Grunge Is Dead. Let's Keep It That Way

Apparently, grunge is coming back.
Not as a musical movement propped up by "new rock" radio, mutant grunge step-children like Nickelback, Creed and whoever have arguably been polluting our senses pretty much consistently for the past decade. The actual "music" has
survived, cockroach-like, sustaining itself on the desperate needs of a demographic of music fans who've mostly been deprived of a newer, bad-ass and legit guitar-based way to "rock out."
No, my concern is that nostalgists have rediscovered grunge and are attempting to recreate and repackage the culture of that time. Tentative though they may be, grunge nights and events are beginning to pop up around Toronto dance clubs and bars. Admittedly, I haven't been to any — the thought of an endless stream of Stone Temple Pilots songs is about as appealing as having my fingernails pulled out with pliers — but the fact that people are actively attempting to recapture the zeitgeist of that time is fundamentally disturbing.
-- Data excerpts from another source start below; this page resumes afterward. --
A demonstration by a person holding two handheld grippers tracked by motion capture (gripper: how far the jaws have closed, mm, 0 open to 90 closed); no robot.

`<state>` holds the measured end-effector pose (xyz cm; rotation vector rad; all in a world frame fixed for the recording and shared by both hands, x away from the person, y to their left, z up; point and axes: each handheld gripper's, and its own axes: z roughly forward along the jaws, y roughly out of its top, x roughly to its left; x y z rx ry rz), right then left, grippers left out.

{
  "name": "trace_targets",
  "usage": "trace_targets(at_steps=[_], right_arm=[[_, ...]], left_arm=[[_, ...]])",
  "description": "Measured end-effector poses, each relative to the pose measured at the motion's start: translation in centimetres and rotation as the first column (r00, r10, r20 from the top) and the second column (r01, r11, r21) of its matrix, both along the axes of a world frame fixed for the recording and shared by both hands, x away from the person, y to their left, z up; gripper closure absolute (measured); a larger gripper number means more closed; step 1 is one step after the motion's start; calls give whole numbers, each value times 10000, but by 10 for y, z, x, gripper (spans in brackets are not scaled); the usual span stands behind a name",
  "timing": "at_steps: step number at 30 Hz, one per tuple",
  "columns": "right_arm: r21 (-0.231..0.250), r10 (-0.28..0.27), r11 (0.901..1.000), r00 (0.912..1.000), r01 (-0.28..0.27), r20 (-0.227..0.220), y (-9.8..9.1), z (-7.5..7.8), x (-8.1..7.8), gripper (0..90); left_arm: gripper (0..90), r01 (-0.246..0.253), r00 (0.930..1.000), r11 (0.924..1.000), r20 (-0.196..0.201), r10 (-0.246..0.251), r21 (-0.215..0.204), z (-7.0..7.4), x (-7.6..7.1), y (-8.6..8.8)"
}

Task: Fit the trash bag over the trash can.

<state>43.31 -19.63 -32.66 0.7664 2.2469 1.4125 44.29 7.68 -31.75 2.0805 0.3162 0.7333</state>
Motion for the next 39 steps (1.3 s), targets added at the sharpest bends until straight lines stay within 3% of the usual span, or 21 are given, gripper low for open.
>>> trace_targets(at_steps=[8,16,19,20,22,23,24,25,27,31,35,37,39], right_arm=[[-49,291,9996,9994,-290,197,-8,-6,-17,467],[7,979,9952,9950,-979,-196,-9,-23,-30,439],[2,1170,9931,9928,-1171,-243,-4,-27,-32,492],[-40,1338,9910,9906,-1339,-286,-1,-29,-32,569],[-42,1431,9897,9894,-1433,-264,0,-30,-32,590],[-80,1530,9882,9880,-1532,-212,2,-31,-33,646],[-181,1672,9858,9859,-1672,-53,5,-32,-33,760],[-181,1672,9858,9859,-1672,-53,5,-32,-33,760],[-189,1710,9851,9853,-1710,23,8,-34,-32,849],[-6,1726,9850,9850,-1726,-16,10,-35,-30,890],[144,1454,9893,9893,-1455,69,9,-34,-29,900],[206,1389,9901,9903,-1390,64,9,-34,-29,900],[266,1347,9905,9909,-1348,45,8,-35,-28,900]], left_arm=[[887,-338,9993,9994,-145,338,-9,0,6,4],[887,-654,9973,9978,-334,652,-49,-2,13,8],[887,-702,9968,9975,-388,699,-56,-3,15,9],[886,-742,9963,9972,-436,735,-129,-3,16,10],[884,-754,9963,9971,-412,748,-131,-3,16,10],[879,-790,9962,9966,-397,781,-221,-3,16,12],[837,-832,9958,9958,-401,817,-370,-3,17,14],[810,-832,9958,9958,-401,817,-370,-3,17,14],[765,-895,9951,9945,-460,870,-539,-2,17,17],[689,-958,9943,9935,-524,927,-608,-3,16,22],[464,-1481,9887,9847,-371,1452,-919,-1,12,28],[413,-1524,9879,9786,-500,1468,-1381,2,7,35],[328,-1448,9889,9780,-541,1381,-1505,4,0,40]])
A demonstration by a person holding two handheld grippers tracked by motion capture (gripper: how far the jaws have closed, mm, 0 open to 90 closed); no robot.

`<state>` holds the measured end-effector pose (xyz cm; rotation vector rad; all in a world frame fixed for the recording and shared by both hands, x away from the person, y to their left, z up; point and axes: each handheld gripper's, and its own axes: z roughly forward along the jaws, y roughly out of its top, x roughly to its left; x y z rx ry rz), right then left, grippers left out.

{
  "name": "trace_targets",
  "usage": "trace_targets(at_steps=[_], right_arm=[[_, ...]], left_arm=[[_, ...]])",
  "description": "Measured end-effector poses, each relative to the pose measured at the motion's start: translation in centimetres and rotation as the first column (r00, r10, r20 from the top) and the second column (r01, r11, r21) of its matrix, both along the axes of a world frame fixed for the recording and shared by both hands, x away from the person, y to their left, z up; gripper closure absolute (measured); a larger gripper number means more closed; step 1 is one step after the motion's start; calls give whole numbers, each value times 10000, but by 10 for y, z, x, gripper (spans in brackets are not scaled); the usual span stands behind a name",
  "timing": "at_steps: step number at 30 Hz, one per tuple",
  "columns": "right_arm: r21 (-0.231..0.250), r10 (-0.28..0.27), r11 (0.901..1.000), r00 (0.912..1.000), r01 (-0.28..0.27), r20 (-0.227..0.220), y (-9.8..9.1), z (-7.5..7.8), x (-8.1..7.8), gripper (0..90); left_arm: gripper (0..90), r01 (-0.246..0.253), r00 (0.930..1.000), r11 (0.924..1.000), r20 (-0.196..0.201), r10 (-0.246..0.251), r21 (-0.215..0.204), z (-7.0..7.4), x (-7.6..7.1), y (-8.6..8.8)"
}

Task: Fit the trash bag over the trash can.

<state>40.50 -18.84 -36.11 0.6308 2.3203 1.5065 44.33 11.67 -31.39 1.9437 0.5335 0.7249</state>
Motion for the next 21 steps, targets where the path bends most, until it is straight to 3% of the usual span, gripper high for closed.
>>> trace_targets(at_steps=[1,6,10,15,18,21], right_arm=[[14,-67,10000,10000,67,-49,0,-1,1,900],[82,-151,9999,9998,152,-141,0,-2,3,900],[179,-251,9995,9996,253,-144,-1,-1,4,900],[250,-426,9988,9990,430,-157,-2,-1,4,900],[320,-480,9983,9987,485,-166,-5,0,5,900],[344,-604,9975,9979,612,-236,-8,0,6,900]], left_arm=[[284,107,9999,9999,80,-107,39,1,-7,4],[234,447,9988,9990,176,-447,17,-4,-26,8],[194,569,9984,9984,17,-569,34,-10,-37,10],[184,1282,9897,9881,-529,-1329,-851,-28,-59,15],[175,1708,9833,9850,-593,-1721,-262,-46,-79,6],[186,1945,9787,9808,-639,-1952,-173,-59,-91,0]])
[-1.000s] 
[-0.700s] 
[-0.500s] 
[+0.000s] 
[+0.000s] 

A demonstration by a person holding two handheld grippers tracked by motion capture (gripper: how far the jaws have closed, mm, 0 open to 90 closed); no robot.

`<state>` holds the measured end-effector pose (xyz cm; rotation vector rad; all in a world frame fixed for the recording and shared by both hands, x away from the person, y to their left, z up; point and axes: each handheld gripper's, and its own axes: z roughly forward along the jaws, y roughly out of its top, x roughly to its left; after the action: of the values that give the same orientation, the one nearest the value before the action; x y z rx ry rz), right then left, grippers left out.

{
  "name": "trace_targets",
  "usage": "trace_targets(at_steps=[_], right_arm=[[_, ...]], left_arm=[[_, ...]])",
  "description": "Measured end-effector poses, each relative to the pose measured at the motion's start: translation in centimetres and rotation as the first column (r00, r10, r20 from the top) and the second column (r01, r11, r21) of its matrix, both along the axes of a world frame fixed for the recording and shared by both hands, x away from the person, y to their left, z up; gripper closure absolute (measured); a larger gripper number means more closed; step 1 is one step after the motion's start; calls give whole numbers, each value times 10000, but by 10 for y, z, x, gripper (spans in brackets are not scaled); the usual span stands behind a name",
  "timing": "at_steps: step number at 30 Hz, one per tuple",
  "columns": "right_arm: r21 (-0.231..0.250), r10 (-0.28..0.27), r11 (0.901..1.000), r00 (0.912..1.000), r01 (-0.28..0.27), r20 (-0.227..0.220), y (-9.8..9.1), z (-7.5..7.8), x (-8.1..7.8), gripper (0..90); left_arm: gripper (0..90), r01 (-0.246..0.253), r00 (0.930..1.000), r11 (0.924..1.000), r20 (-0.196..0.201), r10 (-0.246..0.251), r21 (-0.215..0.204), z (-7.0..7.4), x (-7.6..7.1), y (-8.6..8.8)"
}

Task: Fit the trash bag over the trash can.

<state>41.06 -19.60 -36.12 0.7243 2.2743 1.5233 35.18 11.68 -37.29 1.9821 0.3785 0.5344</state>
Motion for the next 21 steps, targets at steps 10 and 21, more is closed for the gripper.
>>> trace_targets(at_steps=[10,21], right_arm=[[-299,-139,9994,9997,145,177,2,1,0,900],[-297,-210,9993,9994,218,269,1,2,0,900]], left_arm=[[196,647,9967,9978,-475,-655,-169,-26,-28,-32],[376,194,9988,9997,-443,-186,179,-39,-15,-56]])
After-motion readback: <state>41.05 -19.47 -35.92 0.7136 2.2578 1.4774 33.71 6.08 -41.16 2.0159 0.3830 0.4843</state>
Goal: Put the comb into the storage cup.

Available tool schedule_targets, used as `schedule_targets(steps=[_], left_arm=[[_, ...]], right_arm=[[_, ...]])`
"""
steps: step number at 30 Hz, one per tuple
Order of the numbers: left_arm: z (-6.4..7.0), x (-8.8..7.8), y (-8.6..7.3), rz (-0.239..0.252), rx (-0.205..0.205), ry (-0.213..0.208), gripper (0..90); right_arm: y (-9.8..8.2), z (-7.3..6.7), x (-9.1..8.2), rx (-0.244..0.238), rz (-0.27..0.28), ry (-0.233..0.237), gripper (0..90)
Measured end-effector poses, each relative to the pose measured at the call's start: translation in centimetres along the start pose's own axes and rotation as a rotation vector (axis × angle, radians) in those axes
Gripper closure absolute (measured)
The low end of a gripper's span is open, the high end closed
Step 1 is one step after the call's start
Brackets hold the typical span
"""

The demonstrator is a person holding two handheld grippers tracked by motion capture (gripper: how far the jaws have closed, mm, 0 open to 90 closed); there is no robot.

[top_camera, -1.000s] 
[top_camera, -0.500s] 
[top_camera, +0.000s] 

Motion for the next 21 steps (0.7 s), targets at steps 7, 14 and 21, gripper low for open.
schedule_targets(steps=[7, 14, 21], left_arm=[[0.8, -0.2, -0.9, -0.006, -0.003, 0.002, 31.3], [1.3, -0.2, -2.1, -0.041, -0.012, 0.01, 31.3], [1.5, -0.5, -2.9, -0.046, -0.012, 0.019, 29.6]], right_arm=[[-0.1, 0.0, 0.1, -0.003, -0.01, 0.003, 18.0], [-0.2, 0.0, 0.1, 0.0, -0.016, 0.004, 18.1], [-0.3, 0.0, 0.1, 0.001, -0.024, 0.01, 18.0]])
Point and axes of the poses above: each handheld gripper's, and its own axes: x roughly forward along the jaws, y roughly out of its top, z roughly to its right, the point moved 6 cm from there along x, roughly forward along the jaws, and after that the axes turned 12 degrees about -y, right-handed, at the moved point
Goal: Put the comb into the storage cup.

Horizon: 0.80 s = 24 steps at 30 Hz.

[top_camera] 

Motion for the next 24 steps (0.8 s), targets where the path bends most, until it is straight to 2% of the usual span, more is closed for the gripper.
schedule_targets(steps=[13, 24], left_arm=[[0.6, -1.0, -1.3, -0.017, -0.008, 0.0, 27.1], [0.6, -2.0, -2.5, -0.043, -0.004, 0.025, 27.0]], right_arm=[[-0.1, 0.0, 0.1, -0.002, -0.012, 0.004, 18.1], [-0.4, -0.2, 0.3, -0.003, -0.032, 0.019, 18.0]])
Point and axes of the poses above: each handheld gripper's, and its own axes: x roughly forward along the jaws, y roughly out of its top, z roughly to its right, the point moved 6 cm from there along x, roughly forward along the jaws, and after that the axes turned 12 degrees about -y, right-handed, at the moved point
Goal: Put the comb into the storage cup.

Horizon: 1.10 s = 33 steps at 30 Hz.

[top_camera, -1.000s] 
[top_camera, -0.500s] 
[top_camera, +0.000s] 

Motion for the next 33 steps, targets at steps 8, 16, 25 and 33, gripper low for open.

See, as far as I'm concerned, grunge was stupid. I never got the whole Gen X slacker 'tude of everything-sucks-so-don't-bother-trying. And I have a pretty dim view of grunge's pop culture legacy.
Like, what great movies were inspired by the grunge era? Singles? Sure it taught men how to act when women sneeze, but does it compare to Quadrophenia, Purple Rain, 8 Mile, Breakin', Sid And Nancy or 24 Hour Party People when it comes to romanticizing specific musical scenes?
Then there's the "fashion." Apparently Stella McCartney, H&M and Burberry are all copping bits and pieces of the grunge aesthetic for their fall clothing collections. I'm not the most sharp, prim-looking guy myself, but why anyone would
purposefully revisit lumberjackets (unless, y'know, you actually work with lumber), super-baggy T-shirts and other affectations of living-under-a-bridge homelessness is beyond me. I'll happily vow to not make fun of white belts or swoopy emo haircuts if the alternative is looking like Eddie Vedder.
Speaking of Vedder, my feelings on Pearl Jam have been well-articulated in this space a number of times, so I'll spare the potshots to them and their peculiarly zealous fans. In fact, I actually have to give them credit: they're the sole high-profile survivors from the first generation of grunge.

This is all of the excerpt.